Corporate Service Providers Promote Mobile Censorship

SAN JOSE/SUNNYVALE, Calif.,—Watch out, world; the mobile censors are massing at the gates. Instead of promoting solutions that offer individualized methods to filter unwanted content received on their mobile devices, these corporate service providers are trying to jump-start censorship at the network level, similar to mandatory ISP-level filtering being proposed in some countries.

One example of this entirely predictable and yet jaw-dropping strategy can be found in a press release issued Tuesday by Mobixell Networks and Commtouch.

Mobixell is a U.S.-based company that “provides intelligent mobile Internet solutions to mobile operators that optimize data networks and maximize data profitability. Mobixell's flagship product, Seamless Access, enables mobile operators to intelligently manage, optimize, and monetize the surging mobile data and video traffic while giving subscribers an exceptional user experience.”

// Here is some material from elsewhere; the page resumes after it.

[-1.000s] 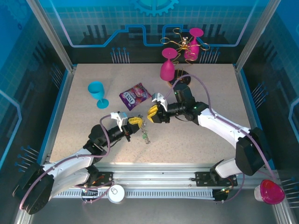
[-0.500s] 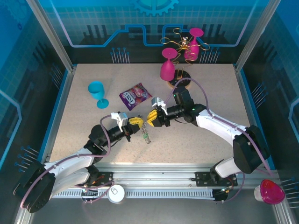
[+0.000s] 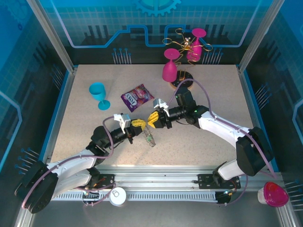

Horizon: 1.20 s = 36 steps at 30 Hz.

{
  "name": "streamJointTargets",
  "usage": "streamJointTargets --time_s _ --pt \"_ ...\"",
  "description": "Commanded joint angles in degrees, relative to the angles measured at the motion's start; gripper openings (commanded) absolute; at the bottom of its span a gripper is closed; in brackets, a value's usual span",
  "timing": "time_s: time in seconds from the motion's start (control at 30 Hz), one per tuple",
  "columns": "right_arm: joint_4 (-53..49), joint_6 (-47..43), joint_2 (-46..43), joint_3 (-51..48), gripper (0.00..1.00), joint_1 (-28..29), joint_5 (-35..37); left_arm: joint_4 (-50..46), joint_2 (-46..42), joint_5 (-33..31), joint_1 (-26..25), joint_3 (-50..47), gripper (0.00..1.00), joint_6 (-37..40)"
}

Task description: Put the keys on the keyring

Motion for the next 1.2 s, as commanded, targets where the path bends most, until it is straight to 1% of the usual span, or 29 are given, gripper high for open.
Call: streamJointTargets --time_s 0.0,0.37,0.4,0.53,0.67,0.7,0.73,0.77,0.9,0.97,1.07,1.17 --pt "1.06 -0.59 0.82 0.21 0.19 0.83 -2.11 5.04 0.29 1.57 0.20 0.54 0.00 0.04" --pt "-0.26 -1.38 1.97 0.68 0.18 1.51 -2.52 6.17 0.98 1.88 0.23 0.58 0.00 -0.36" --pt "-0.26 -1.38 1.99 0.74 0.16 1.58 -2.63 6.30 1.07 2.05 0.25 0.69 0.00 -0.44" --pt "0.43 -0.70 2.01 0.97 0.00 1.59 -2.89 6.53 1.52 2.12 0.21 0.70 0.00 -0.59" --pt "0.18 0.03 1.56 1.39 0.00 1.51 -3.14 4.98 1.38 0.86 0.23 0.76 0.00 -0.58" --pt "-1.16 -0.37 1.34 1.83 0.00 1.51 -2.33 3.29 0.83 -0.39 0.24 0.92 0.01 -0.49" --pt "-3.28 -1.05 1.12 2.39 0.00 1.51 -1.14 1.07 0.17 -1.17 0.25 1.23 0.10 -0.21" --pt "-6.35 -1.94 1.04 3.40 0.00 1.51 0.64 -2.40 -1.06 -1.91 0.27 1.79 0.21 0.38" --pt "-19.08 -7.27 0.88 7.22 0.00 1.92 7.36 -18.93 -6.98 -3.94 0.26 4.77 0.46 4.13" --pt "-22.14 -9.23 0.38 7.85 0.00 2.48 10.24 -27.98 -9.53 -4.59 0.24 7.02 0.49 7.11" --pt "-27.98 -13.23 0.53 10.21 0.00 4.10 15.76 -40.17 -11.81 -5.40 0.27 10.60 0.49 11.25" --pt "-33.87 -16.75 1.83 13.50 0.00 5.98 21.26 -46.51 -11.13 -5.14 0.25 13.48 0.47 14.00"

Commtouch, which is traded on NASDAQ, “safeguards the world's leading security companies and service providers with cloud-based Internet security services. A cloud-security pioneer, Commtouch's real-time threat intelligence from its GlobalView Network powers Web security, messaging security and antivirus solutions, protecting thousands of organizations and hundreds of millions of users worldwide.”

These companies are using the time-discredited if popular ploy of “protecting children” to begin “a new effort to support mobile operators worldwide to comply with proposed Web content regulation.”

No such legislation has been passed into law yet, but that has not stopped Mobixell and Commtouch from putting subtle pressure on operators to comply with them. Though why not put the cart before the horse if the intent is also to encourage certain governments to not only get current bills passed, but also introduce new ones that target mobile networks?

“National governments, including those in the United Kingdom, Ireland, and Australia, are promoting legislation to protect children from pornography and other unsuitable Web content,” the release reads. “The ability for mobile device users, many of whom are minors, to freely access the Web, has made this an especially critical issue for telecom operators. If implemented, legislation would require operators to actively block undesirable content and make certain types of content available only if users opt-in to receive it.”

The double-speak in that paragraph is impressive, to say the least, even if the underlying intent is to reduce the level of speech on mobile networks to that found on a playground. Luckily for Americans, we have a First Amendment that thus far has protected us from this sort of wholesale restriction on protected speech, but they don’t have such protections in the countries mentioned above, or in many others.

Sadly, because we are all connected on the internet, ISP and network-level filtering could have dire consequences far beyond the borders of the countries that unwisely pass such laws. But that is of scant concern to these aspiring gate-keepers of censorship, these wannabe border guards of speech, who naturally also have a substantial financial interest in the legislation they are so cynically promoting.

“Mobixell Seamless Access Mobile Internet Gateway, featuring Commtouch GlobalView URL Filtering offers advanced content filtering capabilities which enable telecom operators to improve security for mobile device users and ensure compliance with child protection Web content legislation,” reads the PR.

How thoughtful.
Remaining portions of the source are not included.